7.5.2 Advantages of PCT
Despite the aforementioned limitations, PCT has certain advantages over MR perfusion techniques. Two of the most important advantages, the linear relationship between tissue attenuation and concentration of contrast agent and the ease of obtaining a robust AIF, both have led to less biased estimation of tumor vascular parameters compared to MR perfusion techniques. Regarding the relationship between tissue attenuation and concentration, contrast agent bolus-based MR perfusion techniques have a nonlinear relationship of the signal intensity with the contrast agent concentration whether using DCE-T1 MRI or DSC imaging, which are the two most commonly employed techniques. In the latter case, when the contrast agent remains intravascular, the method is widely accepted as a relative estimate of CBF and CBV, although there is a possibility of artifacts due to difficulties in assessing the shape and timing of the arterial input function.28 In the event that substantial leakage of a contrast agent from intra- to extravascular space takes place, which is a common occurrence in brain tumors (especially high-grade tumors), a strong and competing T1 contrast effect is often noticed in the areas of pathology because of the short (~ 1 s) repetition times needed to estimate CBF. As a first-order tactic to minimize the competing T1 contrast, preloading with contrast agent has been proposed with some success.29 However, this approach does not allow an estimate of Ktrans. An alternative has also been proposed,33 which aimed to decrease the T1 effect by using a slower repetition time, lengthening the acquisition time of the experiment, and undermining the estimation of CBF, thus yielding estimates of only CBV and Ktrans. A further refinement, allowing the estimate of blood volume and producing an index of transfer constant, has been suggested,29 and a dual-echo gradient echo sequence25 also shows potential for an index of blood volume and transfer constant. Despite the partial success of these rapid imaging studies, in contrast to PCT, there does not appear to be an MRI technique that will reliably quantify CBF, CBV, and Ktrans in one single experiment.

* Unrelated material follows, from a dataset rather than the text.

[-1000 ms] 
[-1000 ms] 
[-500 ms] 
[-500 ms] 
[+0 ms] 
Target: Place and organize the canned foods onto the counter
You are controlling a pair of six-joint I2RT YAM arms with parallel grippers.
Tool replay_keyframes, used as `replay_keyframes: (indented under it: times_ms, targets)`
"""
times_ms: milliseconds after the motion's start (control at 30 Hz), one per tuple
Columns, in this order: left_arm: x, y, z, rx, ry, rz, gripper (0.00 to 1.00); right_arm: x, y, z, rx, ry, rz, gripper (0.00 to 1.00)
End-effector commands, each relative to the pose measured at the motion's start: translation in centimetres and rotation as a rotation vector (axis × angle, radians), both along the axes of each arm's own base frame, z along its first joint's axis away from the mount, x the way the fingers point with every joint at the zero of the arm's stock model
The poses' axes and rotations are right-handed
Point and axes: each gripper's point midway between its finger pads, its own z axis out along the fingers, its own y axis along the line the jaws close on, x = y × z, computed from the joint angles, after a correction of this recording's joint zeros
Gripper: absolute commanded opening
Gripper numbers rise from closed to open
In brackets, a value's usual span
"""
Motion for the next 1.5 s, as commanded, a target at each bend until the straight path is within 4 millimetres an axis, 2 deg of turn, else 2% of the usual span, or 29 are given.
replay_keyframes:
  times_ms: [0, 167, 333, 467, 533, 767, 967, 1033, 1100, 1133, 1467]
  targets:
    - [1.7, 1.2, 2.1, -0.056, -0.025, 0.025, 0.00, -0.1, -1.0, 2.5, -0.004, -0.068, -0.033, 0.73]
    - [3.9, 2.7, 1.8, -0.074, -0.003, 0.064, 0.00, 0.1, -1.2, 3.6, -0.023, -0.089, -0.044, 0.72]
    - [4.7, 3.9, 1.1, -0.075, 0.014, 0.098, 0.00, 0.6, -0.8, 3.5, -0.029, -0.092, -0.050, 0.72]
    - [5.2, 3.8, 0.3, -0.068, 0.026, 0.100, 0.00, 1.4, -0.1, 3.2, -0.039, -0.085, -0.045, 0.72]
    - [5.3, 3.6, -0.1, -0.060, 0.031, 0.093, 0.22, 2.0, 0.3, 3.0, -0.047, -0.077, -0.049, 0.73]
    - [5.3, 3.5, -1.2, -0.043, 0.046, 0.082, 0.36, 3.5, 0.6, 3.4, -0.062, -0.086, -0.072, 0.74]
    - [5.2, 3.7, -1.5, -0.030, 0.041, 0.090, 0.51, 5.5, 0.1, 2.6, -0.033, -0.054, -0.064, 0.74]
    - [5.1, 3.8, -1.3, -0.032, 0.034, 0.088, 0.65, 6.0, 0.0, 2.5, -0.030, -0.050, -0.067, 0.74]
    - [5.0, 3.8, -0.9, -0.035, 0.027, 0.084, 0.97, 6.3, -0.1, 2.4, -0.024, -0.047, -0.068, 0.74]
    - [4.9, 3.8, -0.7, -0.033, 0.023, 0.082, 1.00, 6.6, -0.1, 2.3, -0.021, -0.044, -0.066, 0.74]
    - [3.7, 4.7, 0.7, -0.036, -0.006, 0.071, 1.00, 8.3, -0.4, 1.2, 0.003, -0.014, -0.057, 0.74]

Selection of an appropriate AIF is also difficult with MR-based techniques due to susceptibility and flow artifacts, whereas it is very robust with PCT. With the advent of faster helical CT scanners, temporal sampling of image acquisition could be on the order of 1 s or less (which may not be possible even with the latest MR scanners), and could be an important consideration for both pharmacokinetic modeling (distributed compartment models), as well as for obtaining a robust AIF.
Another disadvantage of MR perfusion, particularly with DSC MR perfusion, is the presence of susceptibility artifacts related to hemorrhage and various mineral depositions, which can be a major issue in brain tumor patients following surgery and chemoradiation therapy combination regimens. Brain tumors along the skull base also could be difficult to assess with DSC imaging due to susceptibility artifacts (Fig. 7.2), though susceptibility is not an issue with DCE-T1 MRI. On the other hand, PCT could be very useful in these scenarios. DCE-T1 MRI also has its own drawbacks, such as those associated with the need to calculate baseline T1 values as well as magnetic field inhomogeneity issues, making it much more technically challenging than PCT.